Dass er dabei nicht unbedingt konventionell vorgeht, versteht sich von selbst. In den Staaten sind er und seine Band ab Mitte Februar mit Opeth und Dark Tranquillity unterwegs.

Allerdings kündigt Townsend wenig später an, Strapping Young Lad und auch die Devin Townsend Band zu Grabe tragen zu wollen. Für erstere fehle ihm nach der Geburt seine Sohnes schlicht und ergreifend die notwendige Aggression. Da er es leid sei, auf Tour zu gehen, habe sich auch die Devin Townsend Band erledigt.

Gene Hoglan nutzt die Freizeit, um sowohl das neue Meldrum-Album einzukloppen als auch live bei Unearth auszuhelfen. Devin selbst beweist einmal mehr, wie nahe Genie und Wahnsinn einander sind. Er veröffentlicht Mitte Mai "Ziltoid The Omniscent".

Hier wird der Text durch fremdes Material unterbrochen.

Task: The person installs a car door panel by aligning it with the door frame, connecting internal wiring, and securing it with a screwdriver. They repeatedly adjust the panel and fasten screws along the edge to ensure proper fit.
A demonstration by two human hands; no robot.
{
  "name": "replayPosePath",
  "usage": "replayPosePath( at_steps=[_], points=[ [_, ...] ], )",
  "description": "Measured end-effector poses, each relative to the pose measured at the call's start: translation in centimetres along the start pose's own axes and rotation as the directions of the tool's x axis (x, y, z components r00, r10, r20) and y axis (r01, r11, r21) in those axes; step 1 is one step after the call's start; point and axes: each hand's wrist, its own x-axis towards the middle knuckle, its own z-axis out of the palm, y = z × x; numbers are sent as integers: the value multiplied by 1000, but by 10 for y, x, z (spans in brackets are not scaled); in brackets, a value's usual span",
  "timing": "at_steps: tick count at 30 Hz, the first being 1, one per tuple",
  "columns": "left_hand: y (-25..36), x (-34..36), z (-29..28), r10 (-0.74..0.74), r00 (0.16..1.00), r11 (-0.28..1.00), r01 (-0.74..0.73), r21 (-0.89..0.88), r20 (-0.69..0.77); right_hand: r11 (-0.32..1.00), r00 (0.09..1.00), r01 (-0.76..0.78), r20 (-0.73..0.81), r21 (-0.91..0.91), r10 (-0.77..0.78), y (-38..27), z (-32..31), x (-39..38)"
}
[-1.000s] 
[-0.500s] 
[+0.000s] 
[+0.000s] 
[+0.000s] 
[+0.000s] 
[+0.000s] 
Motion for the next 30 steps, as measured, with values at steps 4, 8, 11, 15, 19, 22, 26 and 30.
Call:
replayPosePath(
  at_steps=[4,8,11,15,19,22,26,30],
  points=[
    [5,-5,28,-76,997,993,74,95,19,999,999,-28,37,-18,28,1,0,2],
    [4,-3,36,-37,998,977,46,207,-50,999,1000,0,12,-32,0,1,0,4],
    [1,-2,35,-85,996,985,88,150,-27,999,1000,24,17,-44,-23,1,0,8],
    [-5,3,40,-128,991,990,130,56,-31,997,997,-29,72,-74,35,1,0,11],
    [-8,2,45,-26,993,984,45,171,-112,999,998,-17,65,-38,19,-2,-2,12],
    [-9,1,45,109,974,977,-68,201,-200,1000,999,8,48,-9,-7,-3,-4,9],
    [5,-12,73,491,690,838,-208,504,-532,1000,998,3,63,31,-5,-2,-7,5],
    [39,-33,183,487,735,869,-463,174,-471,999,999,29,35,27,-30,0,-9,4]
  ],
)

Dabei handelt es sich nach seiner Aussage um "ein vierdimensionales Alien, das zur Erde gekommen ist und momentan fünf Meilen über Qatar schwebt. Von dort schickt es Nachrichten, die aus Musik, Videos und Wörtern bestehen".

Der Kerl sieht aus wie dem Genlabor der Muppet Show entsprungen und braucht den perfekten Treibstoff für seine Zeitmaschine, den es nur hier auf Erden gibt: schwarzen Kaffee. So sehr Townsend auch was am Sträußchen hat, so genial gerät seine Musik.

Devin Townsend kündigt jede Menge Veröffentlichungen an. Den ersten Nachschub gibt es Ende Mai 2009 in Form von "Ki", das allerdings über weite Strecken zu belanglos klingt, als dass es mit den bisherigen Alben konkurrieren könnte.

Einfallsreicher zeigt er sich auf dem Ende des Jahres erscheinenden zweite Teil "Addicted". Das Album lässt sich kaum mit den voran gegangenen Veröffentlichungen vergleichen, da er zum einen immer wieder recht atonal zu Werke geht, und zum anderen mit Anneke van Giersbergen (Agua De Annique/Ex-The Gathering) mehrfach auf eine Gastsängerin zurück greift.

Seine extreme Genrebandbreite stellt HevyDevy mit dem Doppelrelease "Deconstruction" / "Ghost" unter Beweis. Ersteres greift auf Strapping Young Lad-Erfahrung zurück, bietet komplexe, verschwurbelte Songmonster und findet seinen genial-verrückten Höhepunkt im 16-minütigen Irrealitätsgewichse "The Mighty Masturbator". "Ghost" bietet derweil das genaue musikalische Gegenteil: atmosphärische Ambientklänge, sommerliche Wohlfühlsongs, entspannte Meditationsballaden.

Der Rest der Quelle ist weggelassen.